STORED DATA —
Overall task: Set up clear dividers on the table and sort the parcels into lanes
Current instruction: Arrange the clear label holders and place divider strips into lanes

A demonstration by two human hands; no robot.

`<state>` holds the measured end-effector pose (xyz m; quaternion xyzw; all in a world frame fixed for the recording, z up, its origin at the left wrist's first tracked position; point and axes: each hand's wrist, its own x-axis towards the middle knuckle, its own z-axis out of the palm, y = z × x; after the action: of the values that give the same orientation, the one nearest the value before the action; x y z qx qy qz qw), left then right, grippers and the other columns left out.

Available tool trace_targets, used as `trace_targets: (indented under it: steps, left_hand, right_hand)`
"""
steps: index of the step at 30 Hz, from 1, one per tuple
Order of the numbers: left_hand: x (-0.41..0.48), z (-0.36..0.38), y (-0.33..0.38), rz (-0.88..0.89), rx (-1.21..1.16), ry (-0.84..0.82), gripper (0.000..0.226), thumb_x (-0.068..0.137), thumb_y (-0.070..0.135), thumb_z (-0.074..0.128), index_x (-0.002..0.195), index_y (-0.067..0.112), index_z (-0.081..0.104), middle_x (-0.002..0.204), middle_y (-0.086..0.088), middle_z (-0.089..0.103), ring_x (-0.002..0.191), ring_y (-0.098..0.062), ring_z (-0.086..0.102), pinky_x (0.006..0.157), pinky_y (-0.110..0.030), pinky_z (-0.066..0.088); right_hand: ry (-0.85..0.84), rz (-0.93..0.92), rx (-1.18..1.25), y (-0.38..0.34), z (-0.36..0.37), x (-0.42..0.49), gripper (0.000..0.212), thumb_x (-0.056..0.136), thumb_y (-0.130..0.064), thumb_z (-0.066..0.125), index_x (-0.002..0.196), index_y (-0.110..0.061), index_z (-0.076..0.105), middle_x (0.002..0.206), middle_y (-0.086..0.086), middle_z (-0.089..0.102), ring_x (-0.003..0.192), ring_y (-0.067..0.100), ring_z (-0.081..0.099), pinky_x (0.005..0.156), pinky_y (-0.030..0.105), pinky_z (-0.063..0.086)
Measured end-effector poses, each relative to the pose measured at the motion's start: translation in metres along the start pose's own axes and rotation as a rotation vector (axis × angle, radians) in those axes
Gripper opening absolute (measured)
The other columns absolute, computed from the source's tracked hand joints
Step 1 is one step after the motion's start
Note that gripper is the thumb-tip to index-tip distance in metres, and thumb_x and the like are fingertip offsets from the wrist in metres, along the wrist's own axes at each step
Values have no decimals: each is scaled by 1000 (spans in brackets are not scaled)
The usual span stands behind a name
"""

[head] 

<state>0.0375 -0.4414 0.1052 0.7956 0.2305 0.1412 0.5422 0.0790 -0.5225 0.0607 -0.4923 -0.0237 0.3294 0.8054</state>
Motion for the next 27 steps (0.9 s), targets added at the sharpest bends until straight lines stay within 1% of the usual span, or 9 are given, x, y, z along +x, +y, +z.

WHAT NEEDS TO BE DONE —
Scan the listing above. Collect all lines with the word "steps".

EXERCISE SOLUTION —
Available tool trace_targets, used as `trace_targets: (indented under it: steps, left_hand, right_hand)`
steps: index of the step at 30 Hz, from 1, one per tuple
Motion for the next 27 steps (0.9 s), targets added at the sharpest bends until straight lines stay within 1% of the usual span, or 9 are given, x, y, z along +x, +y, +z.

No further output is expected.